TASK TO CARRY OUT:
Below are the entries. Print only the lines starting at the one with "Point to the red apple" and ending at the one with "Please locate the green", exactly, with no pictures.

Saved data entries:
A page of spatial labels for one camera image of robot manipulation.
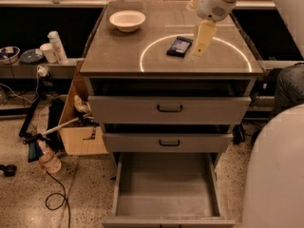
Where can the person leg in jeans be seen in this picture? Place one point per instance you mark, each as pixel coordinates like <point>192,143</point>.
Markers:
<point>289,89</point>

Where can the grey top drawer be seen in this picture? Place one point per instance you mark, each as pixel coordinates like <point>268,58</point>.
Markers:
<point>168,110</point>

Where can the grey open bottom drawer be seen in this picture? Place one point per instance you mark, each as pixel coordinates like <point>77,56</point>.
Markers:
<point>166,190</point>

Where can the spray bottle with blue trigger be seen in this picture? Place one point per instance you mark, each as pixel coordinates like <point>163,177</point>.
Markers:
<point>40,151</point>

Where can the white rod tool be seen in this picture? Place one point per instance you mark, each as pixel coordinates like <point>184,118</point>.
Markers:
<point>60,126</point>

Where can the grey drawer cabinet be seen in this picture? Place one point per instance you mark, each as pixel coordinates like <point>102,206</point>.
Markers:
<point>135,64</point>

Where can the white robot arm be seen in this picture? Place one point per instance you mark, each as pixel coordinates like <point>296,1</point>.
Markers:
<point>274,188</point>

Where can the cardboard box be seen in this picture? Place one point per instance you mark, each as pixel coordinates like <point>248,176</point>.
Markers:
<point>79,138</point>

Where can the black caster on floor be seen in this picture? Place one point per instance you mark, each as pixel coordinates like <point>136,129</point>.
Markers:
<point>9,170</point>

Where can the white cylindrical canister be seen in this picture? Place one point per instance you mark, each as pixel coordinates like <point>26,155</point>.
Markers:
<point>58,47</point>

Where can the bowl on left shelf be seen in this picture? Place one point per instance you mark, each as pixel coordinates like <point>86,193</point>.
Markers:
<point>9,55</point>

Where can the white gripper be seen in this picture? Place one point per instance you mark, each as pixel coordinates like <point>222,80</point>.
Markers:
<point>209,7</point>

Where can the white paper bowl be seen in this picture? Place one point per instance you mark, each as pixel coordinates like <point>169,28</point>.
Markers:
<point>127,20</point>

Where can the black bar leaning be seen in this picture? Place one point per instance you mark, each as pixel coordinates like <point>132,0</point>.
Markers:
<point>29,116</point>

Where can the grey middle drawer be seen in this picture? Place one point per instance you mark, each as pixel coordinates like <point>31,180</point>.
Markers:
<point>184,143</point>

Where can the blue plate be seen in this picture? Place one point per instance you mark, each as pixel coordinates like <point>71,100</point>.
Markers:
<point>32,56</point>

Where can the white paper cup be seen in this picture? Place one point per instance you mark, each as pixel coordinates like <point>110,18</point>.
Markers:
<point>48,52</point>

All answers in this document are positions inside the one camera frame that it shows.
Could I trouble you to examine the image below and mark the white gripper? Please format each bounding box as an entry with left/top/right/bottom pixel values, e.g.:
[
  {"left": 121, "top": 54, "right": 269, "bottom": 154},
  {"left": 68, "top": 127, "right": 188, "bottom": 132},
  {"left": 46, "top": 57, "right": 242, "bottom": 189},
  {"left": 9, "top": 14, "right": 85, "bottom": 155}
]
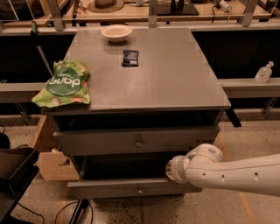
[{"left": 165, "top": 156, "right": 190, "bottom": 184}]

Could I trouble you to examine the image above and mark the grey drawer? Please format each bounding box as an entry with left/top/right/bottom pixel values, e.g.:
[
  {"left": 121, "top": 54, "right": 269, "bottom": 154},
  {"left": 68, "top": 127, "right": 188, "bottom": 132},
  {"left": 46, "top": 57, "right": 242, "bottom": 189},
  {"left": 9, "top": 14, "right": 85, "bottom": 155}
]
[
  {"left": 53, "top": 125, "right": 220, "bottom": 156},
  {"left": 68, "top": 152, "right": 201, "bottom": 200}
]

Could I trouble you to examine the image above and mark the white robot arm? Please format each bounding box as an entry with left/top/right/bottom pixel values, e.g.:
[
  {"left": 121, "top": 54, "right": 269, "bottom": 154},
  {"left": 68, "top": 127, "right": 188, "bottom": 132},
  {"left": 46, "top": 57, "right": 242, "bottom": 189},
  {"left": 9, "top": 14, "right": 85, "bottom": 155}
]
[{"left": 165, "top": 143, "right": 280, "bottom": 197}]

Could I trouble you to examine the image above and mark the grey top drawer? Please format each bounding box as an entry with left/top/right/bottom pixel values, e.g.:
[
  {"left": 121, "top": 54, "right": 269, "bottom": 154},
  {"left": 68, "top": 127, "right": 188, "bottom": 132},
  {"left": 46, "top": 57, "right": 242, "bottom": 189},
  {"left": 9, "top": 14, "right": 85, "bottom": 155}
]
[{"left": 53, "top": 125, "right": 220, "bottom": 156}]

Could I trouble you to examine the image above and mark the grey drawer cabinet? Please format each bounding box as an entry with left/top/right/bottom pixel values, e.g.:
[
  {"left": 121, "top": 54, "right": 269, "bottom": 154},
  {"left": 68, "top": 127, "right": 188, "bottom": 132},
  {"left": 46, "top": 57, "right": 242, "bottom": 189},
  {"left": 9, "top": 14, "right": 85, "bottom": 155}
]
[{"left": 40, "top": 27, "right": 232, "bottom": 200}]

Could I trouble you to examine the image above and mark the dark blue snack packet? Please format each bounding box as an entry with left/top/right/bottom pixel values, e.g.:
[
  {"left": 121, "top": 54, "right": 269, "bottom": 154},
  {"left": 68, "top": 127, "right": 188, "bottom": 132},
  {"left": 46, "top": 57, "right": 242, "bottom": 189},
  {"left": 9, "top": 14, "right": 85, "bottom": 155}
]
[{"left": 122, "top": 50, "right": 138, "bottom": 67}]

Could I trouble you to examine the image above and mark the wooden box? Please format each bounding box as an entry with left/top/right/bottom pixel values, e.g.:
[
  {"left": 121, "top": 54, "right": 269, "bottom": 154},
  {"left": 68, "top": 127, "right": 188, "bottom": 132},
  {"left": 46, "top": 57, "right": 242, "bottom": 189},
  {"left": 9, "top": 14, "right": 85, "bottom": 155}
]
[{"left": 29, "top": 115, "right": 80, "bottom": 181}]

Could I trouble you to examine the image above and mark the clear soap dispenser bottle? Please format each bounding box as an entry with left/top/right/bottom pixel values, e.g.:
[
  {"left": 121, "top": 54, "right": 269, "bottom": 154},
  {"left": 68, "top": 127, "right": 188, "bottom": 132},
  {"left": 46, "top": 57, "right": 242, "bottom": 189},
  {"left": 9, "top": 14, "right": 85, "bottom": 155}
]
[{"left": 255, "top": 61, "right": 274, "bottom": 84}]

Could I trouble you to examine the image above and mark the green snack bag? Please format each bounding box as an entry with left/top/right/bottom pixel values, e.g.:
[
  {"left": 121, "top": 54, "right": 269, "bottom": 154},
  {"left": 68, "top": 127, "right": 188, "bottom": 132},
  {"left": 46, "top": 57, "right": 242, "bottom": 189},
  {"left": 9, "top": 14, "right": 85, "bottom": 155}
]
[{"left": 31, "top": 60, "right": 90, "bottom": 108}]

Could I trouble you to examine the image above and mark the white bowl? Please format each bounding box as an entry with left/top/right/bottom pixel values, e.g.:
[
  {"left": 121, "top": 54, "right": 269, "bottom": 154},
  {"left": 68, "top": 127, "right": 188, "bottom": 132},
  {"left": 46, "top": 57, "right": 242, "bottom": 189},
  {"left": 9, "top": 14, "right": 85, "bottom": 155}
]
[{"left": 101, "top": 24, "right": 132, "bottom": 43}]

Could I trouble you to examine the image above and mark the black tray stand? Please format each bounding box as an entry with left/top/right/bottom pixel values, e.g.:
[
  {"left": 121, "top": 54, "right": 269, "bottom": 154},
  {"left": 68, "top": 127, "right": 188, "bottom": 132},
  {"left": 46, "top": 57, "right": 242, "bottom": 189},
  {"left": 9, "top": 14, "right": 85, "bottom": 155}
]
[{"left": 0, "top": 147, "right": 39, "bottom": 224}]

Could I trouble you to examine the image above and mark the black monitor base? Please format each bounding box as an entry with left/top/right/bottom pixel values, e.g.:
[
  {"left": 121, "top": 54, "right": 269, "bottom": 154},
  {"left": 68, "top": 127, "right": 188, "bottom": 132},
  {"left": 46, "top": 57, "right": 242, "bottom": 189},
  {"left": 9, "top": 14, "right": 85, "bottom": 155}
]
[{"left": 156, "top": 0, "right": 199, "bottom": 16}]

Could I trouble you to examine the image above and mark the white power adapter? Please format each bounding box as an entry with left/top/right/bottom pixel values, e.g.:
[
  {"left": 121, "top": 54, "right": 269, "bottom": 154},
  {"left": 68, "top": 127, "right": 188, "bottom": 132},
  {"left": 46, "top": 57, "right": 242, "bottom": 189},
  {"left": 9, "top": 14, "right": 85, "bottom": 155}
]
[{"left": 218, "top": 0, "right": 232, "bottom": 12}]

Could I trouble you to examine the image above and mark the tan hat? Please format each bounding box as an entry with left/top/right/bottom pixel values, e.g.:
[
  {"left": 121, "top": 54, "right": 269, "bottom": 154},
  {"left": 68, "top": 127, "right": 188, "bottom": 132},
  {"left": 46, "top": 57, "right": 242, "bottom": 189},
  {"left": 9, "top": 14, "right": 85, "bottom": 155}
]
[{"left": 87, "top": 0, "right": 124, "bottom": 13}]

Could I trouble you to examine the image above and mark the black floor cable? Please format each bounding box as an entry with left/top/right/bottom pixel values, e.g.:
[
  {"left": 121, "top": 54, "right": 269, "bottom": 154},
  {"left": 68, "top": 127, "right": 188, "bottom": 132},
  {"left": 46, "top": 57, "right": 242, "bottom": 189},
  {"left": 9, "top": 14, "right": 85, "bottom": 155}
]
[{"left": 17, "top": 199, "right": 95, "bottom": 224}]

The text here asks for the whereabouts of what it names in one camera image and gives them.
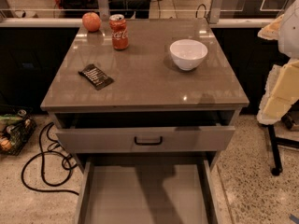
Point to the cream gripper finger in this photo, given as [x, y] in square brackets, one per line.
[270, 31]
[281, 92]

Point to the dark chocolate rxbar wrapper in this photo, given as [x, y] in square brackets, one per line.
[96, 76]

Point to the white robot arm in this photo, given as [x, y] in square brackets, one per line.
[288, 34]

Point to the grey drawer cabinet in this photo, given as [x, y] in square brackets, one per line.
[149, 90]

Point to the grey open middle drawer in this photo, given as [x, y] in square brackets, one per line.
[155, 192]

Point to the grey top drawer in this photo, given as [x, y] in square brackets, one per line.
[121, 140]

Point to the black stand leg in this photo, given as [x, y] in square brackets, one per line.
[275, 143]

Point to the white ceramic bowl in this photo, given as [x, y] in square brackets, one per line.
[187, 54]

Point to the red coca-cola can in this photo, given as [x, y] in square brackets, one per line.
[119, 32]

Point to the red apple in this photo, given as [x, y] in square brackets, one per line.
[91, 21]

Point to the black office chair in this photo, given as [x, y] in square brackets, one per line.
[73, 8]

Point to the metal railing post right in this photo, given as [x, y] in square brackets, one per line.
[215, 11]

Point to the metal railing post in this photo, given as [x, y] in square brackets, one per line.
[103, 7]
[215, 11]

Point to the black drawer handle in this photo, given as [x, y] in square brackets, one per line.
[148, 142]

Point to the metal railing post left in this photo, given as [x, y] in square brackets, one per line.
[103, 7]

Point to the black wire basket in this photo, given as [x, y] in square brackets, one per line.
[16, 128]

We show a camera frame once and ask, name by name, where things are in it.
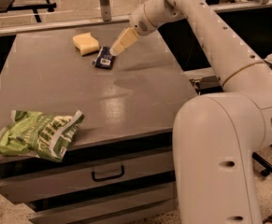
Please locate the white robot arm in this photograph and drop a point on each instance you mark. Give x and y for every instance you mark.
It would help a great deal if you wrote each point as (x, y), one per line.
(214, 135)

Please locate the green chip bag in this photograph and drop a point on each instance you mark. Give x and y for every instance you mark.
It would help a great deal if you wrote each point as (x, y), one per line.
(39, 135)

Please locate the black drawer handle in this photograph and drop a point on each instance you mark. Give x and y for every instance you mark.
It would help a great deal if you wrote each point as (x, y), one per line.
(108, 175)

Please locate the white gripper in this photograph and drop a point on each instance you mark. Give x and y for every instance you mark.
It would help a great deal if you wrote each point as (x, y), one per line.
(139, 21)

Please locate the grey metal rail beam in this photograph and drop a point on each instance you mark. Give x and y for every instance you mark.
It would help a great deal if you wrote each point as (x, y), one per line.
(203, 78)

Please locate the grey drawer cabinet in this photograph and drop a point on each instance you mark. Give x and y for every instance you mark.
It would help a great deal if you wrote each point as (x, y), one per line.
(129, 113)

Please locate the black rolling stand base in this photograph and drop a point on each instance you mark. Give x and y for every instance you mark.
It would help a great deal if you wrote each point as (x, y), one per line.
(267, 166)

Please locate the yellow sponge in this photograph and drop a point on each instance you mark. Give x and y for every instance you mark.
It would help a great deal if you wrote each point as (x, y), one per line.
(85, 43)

TASK SOLUTION:
Point to the red apple in this photo, given as [x, y] in square brackets, one per line.
[91, 21]

Point to the black office chair in this photo, given as [x, y] in square brackets, one per line.
[73, 8]

Point to the metal railing post right in this photo, given as [x, y] in square brackets, one per line.
[215, 11]

Point to the metal railing post in this photo, given as [x, y] in square brackets, one per line.
[103, 7]
[215, 11]

Point to the black drawer handle in this photo, given as [x, y] in square brackets, one per line.
[148, 142]

Point to the metal railing post left in this photo, given as [x, y] in square brackets, one per line.
[103, 7]

Point to the black wire basket in this photo, given as [x, y] in square brackets, one per line.
[16, 128]

We show a camera frame once and ask, name by name, where things are in it.
Please locate the white robot arm in this photograph and drop a point on each instance you mark. Give x and y for every instance you mark.
It would help a great deal if you wrote each point as (x, y), one per line.
(214, 135)

Please locate the green chip bag in this photograph and drop a point on each instance you mark. Give x and y for every instance you mark.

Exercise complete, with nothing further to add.